I was looking for a python library for point pattern analysis and I found the pointpats package.
"In the pointpats package, you can visualize the results using the following QStatistic.plot() method. This shows the grid used to count the events, as well as the underlying pattern"
qstat = QStatistic(coordinates)
qstat.plot()
I understand the example but my question is that: "How can we know the cell size or is there any way that we can set the cell size manually in QStatistic?"

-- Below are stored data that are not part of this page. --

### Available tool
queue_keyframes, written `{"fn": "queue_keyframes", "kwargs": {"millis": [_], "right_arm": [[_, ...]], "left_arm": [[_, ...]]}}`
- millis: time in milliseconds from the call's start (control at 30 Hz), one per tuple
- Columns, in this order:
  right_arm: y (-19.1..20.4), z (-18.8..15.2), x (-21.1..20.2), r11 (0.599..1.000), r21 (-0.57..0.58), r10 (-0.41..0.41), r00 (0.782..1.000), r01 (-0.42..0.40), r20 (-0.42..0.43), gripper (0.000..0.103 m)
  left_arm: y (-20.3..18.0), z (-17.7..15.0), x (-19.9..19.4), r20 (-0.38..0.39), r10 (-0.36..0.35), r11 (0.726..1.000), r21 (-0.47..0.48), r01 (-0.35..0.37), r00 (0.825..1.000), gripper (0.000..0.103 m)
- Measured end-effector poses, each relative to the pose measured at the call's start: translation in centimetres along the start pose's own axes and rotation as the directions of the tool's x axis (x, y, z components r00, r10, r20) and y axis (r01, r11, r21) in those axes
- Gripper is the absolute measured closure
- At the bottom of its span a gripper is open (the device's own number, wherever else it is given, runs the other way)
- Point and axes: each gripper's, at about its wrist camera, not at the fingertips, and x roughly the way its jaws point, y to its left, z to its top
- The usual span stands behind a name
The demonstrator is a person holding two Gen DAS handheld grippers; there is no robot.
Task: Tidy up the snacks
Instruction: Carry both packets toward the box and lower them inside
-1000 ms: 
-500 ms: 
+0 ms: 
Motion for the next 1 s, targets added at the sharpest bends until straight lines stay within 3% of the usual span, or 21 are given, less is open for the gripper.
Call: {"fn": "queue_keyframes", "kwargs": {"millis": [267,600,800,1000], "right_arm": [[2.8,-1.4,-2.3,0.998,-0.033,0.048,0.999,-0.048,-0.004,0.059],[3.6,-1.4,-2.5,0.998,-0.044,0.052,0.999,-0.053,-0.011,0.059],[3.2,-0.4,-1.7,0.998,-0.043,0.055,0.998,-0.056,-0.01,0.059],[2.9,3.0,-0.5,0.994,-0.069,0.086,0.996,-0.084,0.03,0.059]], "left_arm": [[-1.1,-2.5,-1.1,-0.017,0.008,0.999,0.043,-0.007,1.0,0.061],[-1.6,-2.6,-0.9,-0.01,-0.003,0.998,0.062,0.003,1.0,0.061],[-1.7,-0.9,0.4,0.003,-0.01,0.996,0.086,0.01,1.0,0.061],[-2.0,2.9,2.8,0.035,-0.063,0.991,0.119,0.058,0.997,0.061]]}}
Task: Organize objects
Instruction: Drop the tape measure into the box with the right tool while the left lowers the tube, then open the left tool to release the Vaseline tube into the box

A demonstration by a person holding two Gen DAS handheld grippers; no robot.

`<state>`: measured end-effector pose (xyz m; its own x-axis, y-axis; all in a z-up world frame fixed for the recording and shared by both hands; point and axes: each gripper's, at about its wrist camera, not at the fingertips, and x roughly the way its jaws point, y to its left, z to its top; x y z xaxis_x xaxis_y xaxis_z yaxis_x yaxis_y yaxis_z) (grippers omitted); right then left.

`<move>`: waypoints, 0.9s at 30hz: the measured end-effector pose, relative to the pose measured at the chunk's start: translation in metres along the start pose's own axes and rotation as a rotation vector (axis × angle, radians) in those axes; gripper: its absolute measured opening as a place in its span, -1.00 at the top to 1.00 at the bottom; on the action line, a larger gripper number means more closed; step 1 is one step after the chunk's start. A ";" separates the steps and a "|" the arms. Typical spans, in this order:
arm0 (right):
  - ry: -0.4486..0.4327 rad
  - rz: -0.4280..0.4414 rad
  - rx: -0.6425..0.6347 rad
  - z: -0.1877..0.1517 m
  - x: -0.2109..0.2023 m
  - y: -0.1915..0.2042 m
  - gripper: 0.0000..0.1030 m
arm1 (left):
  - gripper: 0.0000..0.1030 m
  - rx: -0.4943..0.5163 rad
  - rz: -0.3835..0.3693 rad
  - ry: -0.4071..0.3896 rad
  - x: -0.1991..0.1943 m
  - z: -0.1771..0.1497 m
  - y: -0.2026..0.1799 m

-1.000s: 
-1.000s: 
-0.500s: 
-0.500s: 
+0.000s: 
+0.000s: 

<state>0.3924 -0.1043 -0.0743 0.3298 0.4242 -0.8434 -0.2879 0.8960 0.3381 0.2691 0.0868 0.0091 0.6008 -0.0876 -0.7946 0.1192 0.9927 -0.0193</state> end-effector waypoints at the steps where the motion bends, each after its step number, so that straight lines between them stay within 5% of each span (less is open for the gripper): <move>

If there is any better alternative by which I can conduct the analysis of my data in a grid but with the capability of changing cell size, kindly do suggest.
The pointpats
package also offers the ability to perform analysis using rectangles and many other shapes.
pointpats.RectangleM
function gives you the ability to set the height and width of a rectangle, so you can get the grid you are writing about.
For example:
# Construct a point pattern object
ppo = PointPattern(x)
# Construct and set grid size 20x20
r_r = RectangleM(ppo, rectangle_width=20, rectangle_height=20)
r_r.plot()
plt.show()
I also recommend the R package spatstat
, which offers point pattern analysis, statistical tests especially for spatial data with easily accessible statistics.
R example:
liblary("spatstat")
# check if it indicates heterogeneous intensity
q<-quadrat.test(murchison$gold, nx=5, ny=5)
q
plot(q)
plot(murchison$gold, add=TRUE)
Each quadrat contains, the observed and expected counts and the Pearson residual are displayed as text.